My calculations from the above trip were later confirmed by railwaymen from Puławy station working in the resistance. According to their information, after three transports from Warsaw had passed, the hospital in Puławy was overcrowded.

I should note that the transport was convoyed by German police from Warsaw up to the railway station in Lublin, where the convoy was taken over by two Ukrainian companies and one SD company from Lublin.

The transport which departed from Warsaw was composed of sixty-odd wagons. Assuming there were eighty people on average in each wagon, it follows that there were around five thousand people on the transport. Out of this number, only around thirty-five hundred people made it to Lublin. The rest, with very few exceptions, died on the way, killed by police bullets.

Three more transports from Warsaw with people arrested in the same operation reached Lublin in the following days; two of these transports were more numerous and one was smaller.

The fate of the people who were in those transports was identical to the fate of those in my transport, and the deportees were murdered just the same.

Moreover, one more transport of people detained in the course of this police operation was also brought from provincial towns of the Warsaw district. On it were people from Siedlce, Mińsk Mazowiecki, Sochaczew, Skierniewice, Grójec, Żyrardów and so forth. These people were brought by various means of transport to Dęblin, where they were eventually loaded onto trains. People from the province with whom I spoke mentioned that in provincial towns the round-ups had been connected with shootings in the streets, which caused many deaths.

All people transported to Lublin were placed in the Majdanek camp.

Administratively, the camp was subordinated to the Lublin Gestapo, but full jurisdiction over the people deported from Warsaw throughout this three-day operation rested solely with the Warsaw SD, and it was the Warsaw officers who decided how to treat and potentially whether to release any of the deportees. I know this, since I had memorized a number of SD officers’ faces from Pawiak prison, and also since I was personally released by Sturmbahnführer Hessenauer from aleja Szucha. From other released persons I learned that their releases were decided upon by Warsaw officers as well.

In the Majdanek camp, the people brought from Warsaw were not given a single drop of water to drink throughout my stay there, that is for twenty-six days, as a result of which they ate the entire snow from barrack roofs and from the square, despite the fact that ten meters away from field four, where we were imprisoned, Jewish barracks were located in which there was a typhus epidemic.
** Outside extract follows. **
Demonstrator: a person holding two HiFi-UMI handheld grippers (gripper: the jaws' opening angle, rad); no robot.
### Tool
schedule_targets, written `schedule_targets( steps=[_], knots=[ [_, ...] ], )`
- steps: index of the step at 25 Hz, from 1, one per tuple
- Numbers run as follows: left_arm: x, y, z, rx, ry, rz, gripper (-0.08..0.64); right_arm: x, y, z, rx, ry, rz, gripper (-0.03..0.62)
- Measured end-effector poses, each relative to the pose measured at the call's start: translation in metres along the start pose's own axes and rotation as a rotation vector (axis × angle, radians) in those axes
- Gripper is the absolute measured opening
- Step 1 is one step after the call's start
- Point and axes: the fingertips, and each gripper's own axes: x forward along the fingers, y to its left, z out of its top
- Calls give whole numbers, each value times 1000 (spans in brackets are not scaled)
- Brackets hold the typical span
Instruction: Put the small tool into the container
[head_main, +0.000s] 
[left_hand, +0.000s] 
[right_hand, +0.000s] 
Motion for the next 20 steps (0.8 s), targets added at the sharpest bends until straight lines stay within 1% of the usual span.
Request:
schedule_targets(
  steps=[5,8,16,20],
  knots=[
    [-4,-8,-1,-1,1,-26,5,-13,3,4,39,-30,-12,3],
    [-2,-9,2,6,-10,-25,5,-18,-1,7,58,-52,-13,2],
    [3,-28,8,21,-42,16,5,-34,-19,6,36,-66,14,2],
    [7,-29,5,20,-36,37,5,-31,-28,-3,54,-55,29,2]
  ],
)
The first food, in the form of boiled rotten potatoes, was served to the prisoners on the fourth day after their arrival.
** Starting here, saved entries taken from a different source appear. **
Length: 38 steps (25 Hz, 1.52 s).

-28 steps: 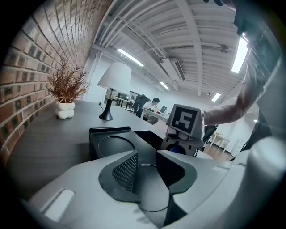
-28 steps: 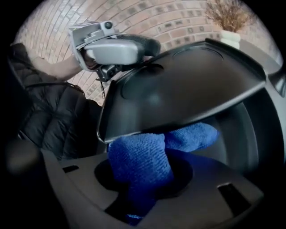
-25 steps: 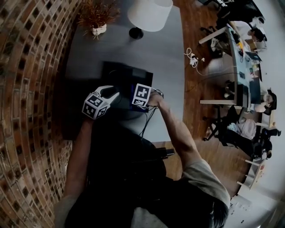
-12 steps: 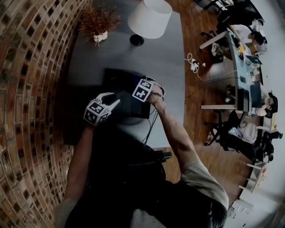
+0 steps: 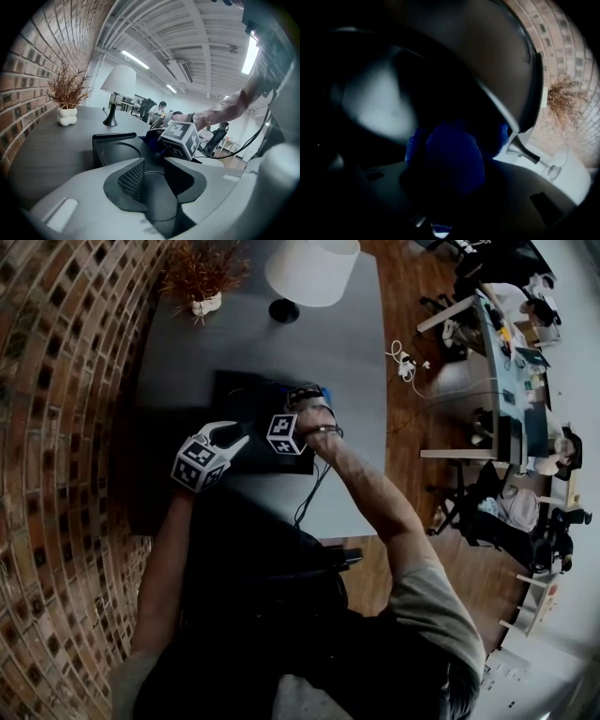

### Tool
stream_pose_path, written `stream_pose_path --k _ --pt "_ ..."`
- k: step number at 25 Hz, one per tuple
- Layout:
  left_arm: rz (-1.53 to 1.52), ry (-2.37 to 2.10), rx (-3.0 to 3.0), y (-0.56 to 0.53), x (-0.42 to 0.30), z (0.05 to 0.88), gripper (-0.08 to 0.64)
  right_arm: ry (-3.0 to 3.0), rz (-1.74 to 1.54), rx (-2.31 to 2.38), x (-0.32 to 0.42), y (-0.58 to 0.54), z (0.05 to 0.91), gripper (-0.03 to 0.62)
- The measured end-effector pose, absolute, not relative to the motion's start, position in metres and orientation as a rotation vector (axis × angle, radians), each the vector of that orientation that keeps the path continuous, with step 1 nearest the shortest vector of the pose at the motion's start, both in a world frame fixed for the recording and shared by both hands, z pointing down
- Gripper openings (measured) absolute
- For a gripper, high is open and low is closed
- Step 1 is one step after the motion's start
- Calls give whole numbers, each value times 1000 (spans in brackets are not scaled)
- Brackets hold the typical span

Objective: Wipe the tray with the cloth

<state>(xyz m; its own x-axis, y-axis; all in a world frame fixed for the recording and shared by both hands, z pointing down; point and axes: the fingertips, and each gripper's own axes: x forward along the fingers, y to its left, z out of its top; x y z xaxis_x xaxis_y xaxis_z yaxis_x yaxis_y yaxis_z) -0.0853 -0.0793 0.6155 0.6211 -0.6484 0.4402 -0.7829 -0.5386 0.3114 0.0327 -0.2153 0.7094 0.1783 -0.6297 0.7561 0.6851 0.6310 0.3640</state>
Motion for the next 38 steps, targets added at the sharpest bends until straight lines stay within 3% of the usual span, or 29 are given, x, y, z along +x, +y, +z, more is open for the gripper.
stream_pose_path --k 5,11,18,21,25,31,38 --pt "373 -1134 2363 -79 -87 615 132 -970 -997 -68 32 -218 710 141" --pt "366 -1133 2360 -78 -87 618 132 -960 -865 -494 54 -155 712 141" --pt "381 -1127 2366 -79 -88 619 132 -1375 -382 -694 66 -30 716 141" --pt "380 -1130 2367 -83 -86 620 132 -1668 -212 -587 51 -33 689 143" --pt "391 -1125 2362 -80 -88 623 132 -2214 257 -229 48 -65 605 152" --pt "388 -1129 2358 -79 -92 624 132 -2322 516 492 188 -109 555 156" --pt "367 -1142 2341 -80 -95 622 132 -1782 533 747 307 -21 695 175"
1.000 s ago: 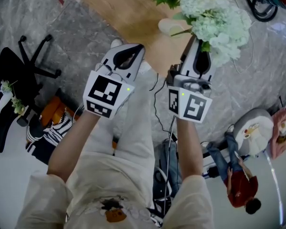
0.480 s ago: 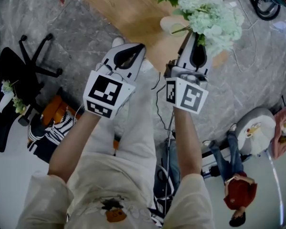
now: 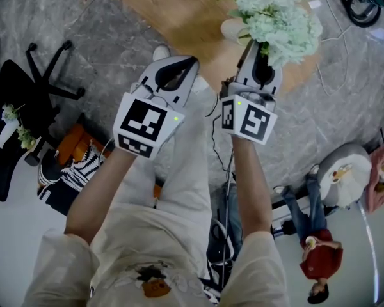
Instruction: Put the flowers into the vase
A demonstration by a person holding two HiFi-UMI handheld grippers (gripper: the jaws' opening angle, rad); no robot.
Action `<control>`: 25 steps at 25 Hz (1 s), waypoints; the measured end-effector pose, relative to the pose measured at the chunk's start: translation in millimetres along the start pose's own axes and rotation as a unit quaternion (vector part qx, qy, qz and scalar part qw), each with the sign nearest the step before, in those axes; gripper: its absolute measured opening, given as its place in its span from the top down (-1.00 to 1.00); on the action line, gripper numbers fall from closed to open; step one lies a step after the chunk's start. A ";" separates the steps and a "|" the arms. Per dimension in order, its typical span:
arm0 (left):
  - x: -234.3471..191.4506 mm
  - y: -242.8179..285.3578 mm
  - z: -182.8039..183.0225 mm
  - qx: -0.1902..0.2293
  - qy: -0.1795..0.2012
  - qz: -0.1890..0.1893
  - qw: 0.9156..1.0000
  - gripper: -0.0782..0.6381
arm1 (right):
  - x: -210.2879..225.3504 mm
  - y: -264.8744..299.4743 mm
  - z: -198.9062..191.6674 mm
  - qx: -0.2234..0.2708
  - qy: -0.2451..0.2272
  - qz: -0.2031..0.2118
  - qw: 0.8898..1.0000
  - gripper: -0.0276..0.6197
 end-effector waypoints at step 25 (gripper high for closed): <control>-7.5 -8.1 -7.9 -0.002 0.004 -0.007 1.000 0.77 | -31.9 -5.1 -56.3 -0.122 0.046 -0.007 0.991 0.80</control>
Point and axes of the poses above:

Prisoners were quartered in horse barracks, five hundred people in each. The barracks were not made windproof and they had no heating. The prisoners slept on the floor. It was prohibited to leave the barracks between 6 p.m. and 6 a.m. At night, leaky boxes for excrement were put in the barracks, and they were placed in such a manner that the fluids drained from the boxes towards the inside of the barrack. As a result of this, people lying on the ground woke up in the morning in a puddle of excrement, with their soaked-through clothes holding them fast to the frozen ground.
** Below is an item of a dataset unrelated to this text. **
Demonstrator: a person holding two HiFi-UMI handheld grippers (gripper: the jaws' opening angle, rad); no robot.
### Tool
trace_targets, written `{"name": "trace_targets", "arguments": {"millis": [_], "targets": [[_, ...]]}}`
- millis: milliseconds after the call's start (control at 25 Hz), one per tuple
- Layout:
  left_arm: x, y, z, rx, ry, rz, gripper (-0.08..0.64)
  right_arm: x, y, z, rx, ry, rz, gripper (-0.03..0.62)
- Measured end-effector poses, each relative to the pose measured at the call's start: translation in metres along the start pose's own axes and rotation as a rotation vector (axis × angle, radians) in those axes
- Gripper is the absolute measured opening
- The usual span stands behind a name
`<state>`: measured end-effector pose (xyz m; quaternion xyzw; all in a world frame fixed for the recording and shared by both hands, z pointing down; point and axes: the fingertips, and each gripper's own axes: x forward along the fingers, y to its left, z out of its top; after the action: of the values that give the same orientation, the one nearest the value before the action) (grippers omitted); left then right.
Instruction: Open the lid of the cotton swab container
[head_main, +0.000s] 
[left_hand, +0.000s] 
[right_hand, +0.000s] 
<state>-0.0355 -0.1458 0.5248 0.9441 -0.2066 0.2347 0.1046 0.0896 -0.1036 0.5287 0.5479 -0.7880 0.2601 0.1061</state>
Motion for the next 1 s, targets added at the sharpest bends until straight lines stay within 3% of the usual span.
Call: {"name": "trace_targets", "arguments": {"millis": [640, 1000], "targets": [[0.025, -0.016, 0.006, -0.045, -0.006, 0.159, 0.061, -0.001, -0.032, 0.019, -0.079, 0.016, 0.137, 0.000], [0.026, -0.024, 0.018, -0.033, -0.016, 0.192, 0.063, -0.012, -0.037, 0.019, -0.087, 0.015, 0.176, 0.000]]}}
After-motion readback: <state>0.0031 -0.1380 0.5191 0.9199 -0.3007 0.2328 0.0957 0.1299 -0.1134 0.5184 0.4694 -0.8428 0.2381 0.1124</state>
As a result of such conditions, all sorts of diseases, above all pneumonia and urinary tract infections, were developing at an astonishing rate. I think that at the time when I was released no more than five per cent of the prisoners were in a normal condition of health.

I was released after twenty-six days, as the five-hundred-and-fourteenth prisoner from the Warsaw operation, as a result of pleadings made on my behalf. After me, people were being released for a few more days, and then the releases ceased, allegedly due to the outbreak of a typhus epidemic.

I have not met anyone I knew at the camp ever again. I believe that they are lost.